Sep 28, 2021

We Built a Slack Bot for Valet Parking Services: 🅿️art 2 | The Logic

Part two of the joint project with my intelligent and brave wife, Olga!

This post is a part of a series, so [check out part 1 for context] (../building-a-slack-bot-with-python-on-gcp).

Warning: As our development of this project was a little “all over the place” as we try to fit it to our busy lives and the Holiday Season, the blog post is a little all over the place as well.

QoL improvements
Designing and Building the Bot’s Business Logic
Next up

QoL improvements

Before moving on the the next big tasks, we wanted to do some small QoL improvements, which we introduced in 3 separate PRs.

Slimming down the Docker Image size

This one even got a tweet.

Made my Docker image size 20% (from almost 1GB to 196MB) by adding `-slim` to the base image. Sane defaults, anyone? pic.twitter.com/6yt17kEWpo
— Shay Nehmad (@ShayNehmad) September 10, 2021

Sometimes things don’t make sense to me. Why is the DEFAULT image the one with “batteries-included”, all the bloat, and the huge one? Do developers really prefer things to surface-level work so badly that they are willing to accept images that are 5 times bigger as the default? 🤔

In any case, the diff was very simple:

Dockerfile.1:

--- Dockerfile.base	2021-09-11 15:35:49.117069816 +0300
+++ Dockerfile.1	2021-09-11 15:34:10.003008547 +0300
@@ -1,3 +1,4 @@
 # Base image.

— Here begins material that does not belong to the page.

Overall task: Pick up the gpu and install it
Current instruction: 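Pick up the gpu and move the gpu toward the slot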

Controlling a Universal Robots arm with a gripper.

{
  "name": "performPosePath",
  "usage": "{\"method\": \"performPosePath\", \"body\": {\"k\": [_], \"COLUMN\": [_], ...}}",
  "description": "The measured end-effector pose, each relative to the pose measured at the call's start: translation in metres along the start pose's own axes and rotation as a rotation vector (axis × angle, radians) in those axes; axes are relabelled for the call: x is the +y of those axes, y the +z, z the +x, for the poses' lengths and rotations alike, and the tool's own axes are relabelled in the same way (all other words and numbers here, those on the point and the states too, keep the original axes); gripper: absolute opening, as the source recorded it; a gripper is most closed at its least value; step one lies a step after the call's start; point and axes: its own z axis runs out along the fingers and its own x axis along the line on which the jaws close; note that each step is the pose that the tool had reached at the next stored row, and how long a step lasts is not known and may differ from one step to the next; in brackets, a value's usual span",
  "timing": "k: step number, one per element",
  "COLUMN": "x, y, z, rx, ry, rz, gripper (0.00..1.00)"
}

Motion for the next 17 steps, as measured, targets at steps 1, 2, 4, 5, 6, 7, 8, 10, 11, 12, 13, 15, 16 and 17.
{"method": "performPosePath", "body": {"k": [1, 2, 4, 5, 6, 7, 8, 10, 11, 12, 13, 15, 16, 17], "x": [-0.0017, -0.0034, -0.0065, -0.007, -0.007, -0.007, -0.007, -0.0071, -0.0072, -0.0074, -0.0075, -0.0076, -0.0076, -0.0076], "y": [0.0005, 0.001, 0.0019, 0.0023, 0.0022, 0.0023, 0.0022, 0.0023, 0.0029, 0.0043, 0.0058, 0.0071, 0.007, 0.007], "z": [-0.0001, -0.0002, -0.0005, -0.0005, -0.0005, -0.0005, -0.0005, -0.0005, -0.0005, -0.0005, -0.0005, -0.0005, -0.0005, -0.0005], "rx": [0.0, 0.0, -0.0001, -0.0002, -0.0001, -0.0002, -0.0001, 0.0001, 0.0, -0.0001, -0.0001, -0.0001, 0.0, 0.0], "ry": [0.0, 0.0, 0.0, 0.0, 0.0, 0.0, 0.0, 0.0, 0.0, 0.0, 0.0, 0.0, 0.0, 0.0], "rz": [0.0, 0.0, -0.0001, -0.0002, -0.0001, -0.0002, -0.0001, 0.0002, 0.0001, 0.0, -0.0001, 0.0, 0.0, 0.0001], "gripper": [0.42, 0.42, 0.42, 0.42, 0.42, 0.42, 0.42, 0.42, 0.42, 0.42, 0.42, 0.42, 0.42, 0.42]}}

This version is in the pyproject file as well.
-FROM python:3.9
+# See Image Variants on https://hub.docker.com/_/python
+FROM python:3.9-slim

Shoutout to Will Schenk for the awesome diff shortcode. If you have time after reading this blog, make sure to put Will’s on your read list. Very cool technical musings there!

Adding a test endpoint to the server, to make sure it works

We started by writing a very simple pytest, which just sent a request to the first endpoint we’ve developed, called spots. But then, we realized that once we actually develop that endpoint, the return value will change. So to keep things humming nicely, we added a /test URL to the server which we used for the test.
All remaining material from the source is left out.